[ 
https://issues.apache.org/jira/browse/HDFS-9052?page=com.atlassian.jira.plugin.system.issuetabpanels:comment-tabpanel&focusedCommentId=14740108#comment-14740108
 ] 

Alex Ivanov commented on HDFS-9052:
-----------------------------------

I've confirmed that the CDH 5.0.0/5.0.5 code actually contains the Hadoop 2.4 
change you're referring to:
[Grepcode 
FSImageFormatPBSnapshot.java|http://grepcode.com/file/repository.cloudera.com/content/repositories/releases/org.apache.hadoop/hadoop-hdfs/2.3.0-cdh5.0.5/org/apache/hadoop/hdfs/server/namenode/snapshot/FSImageFormatPBSnapshot.java/]
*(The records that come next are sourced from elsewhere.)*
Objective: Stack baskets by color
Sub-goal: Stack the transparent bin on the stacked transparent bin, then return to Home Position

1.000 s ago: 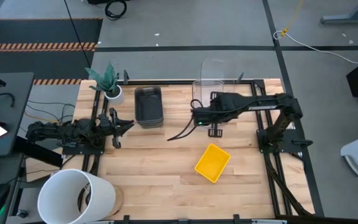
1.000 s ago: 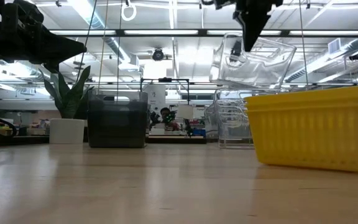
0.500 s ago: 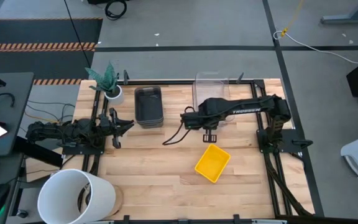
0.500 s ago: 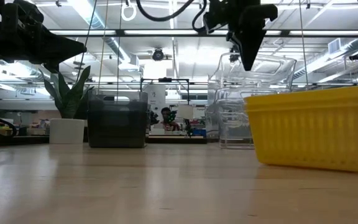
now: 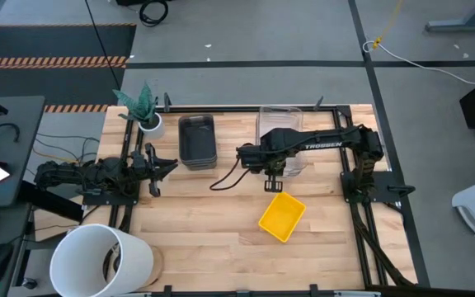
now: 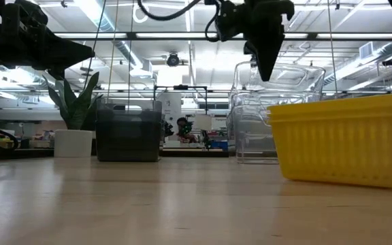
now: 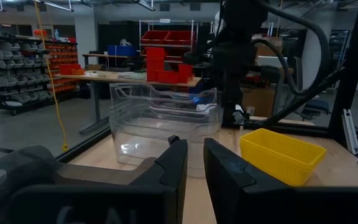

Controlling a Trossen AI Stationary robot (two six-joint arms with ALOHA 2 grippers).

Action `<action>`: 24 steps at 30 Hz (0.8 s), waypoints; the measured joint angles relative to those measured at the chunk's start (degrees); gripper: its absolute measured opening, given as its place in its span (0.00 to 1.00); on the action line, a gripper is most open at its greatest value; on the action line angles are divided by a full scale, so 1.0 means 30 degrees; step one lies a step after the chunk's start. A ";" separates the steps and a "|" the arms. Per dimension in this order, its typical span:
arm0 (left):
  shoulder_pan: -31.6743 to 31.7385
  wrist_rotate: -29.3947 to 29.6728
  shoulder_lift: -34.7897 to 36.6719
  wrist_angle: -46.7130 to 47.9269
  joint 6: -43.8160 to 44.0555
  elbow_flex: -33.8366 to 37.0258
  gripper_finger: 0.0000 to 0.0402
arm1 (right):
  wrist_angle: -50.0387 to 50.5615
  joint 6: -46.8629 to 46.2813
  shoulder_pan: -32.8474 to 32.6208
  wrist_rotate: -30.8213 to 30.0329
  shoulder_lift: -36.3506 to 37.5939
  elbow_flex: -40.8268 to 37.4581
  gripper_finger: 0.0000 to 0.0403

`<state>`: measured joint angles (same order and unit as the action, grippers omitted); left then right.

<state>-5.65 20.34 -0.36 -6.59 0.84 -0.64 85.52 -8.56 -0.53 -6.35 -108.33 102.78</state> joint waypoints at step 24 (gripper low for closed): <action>0.0000 0.0007 0.0000 0.0015 -0.0005 -0.0002 0.16 | -0.2291 0.0458 0.0311 0.0528 -0.0322 -0.0007 0.38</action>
<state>-5.65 20.36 -0.36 -6.55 0.82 -0.64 78.65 -7.18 0.41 -4.77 -109.30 102.76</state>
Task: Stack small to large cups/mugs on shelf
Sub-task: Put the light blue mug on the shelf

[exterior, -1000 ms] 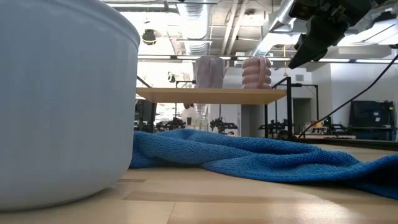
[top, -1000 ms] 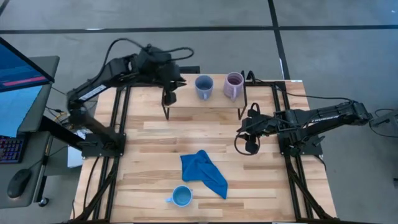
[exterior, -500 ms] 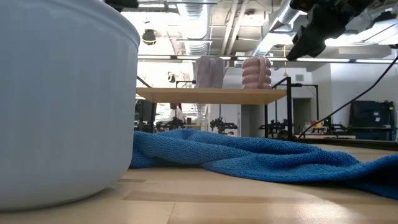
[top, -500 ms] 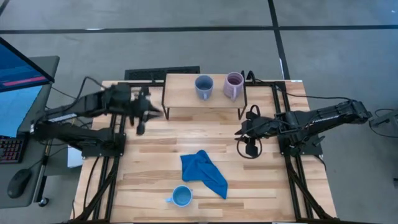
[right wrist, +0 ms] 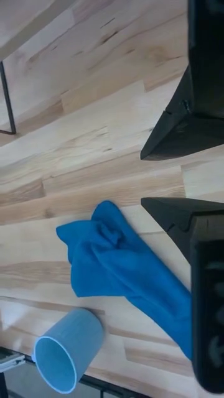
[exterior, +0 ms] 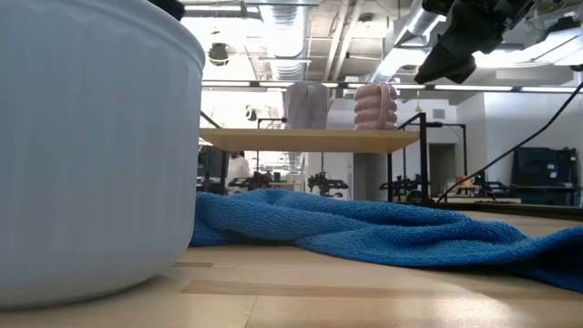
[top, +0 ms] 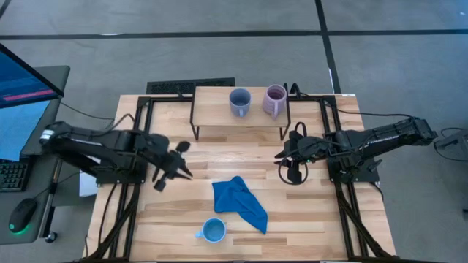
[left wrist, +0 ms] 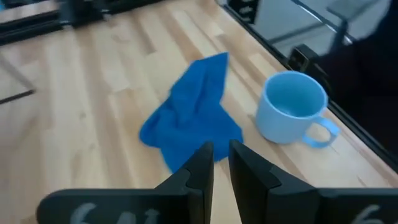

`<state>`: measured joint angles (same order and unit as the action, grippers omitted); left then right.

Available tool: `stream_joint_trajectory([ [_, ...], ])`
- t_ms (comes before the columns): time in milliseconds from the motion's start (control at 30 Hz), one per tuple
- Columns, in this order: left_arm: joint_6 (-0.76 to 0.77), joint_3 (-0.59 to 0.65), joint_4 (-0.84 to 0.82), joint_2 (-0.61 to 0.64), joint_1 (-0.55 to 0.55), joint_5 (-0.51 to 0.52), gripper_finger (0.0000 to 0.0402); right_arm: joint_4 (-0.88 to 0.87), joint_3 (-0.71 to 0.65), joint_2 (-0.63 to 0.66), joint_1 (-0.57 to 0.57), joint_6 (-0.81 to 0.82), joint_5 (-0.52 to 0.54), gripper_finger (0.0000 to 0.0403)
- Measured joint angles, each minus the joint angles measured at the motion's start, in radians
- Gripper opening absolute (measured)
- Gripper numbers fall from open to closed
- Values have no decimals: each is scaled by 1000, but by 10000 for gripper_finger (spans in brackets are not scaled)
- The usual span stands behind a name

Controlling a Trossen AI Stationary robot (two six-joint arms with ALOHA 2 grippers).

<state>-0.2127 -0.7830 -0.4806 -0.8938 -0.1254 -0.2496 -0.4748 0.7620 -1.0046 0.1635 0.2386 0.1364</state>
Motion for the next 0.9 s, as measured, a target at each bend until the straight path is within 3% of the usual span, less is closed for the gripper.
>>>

Let me elaborate a little on my scenario. We have a log file in HDFS 
(useraction.log.crypto), which we overwrite, and then do a snapshot on a parent 
folder. So the snapshots look as follows in the XML translation of the FsImage 
(abridged):
{code}
SNAPSHOT ID=5063; NAME=s2015022606
<diff><inodeid>3432626</inodeid>                                // 
useractionlogs folder
  
<dirdiff><snapshotId>5063</snapshotId><isSnapshotroot>false</isSnapshotroot><childrenSize>3</childrenSize><name>useractionlogs</name>
    <created><name>useraction.log.crypto</name></created>
    <deleted><inode>3564976</inode></deleted>
  </dirdiff>
  ... 
</diff>
<diff><inodeid>3564976</inodeid>
  
<filediff><snapshotId>5063</snapshotId><size>1388</size><name>useraction.log.crypto</name></filediff>
</diff>
...

SNAPSHOT ID=5065; NAME=s2015022607
<diff><inodeid>3432626</inodeid>                                // 
useractionlogs folder
  
<dirdiff><snapshotId>5065</snapshotId><isSnapshotroot>false</isSnapshotroot><childrenSize>3</childrenSize><name>useractionlogs</name>
    <created><name>useraction.log.crypto</name></created>
    <deleted><inode>3565860</inode></deleted>
  </dirdiff>
  ...
</diff>
<diff><inodeid>3565860</inodeid>
  
<filediff><snapshotId>5065</snapshotId><size>1388</size><name>useraction.log.crypto</name></filediff>
</diff>
...
{code}

As you see, each snapshot deletes and re-creates the _useraction.log.crypto_ 
file. It seems that there are 2 ways for me to run into the AssertionError, and 
I don't think the fix for 
[HDFS-6908|https://issues.apache.org/jira/browse/HDFS-6908] addresses Case 2.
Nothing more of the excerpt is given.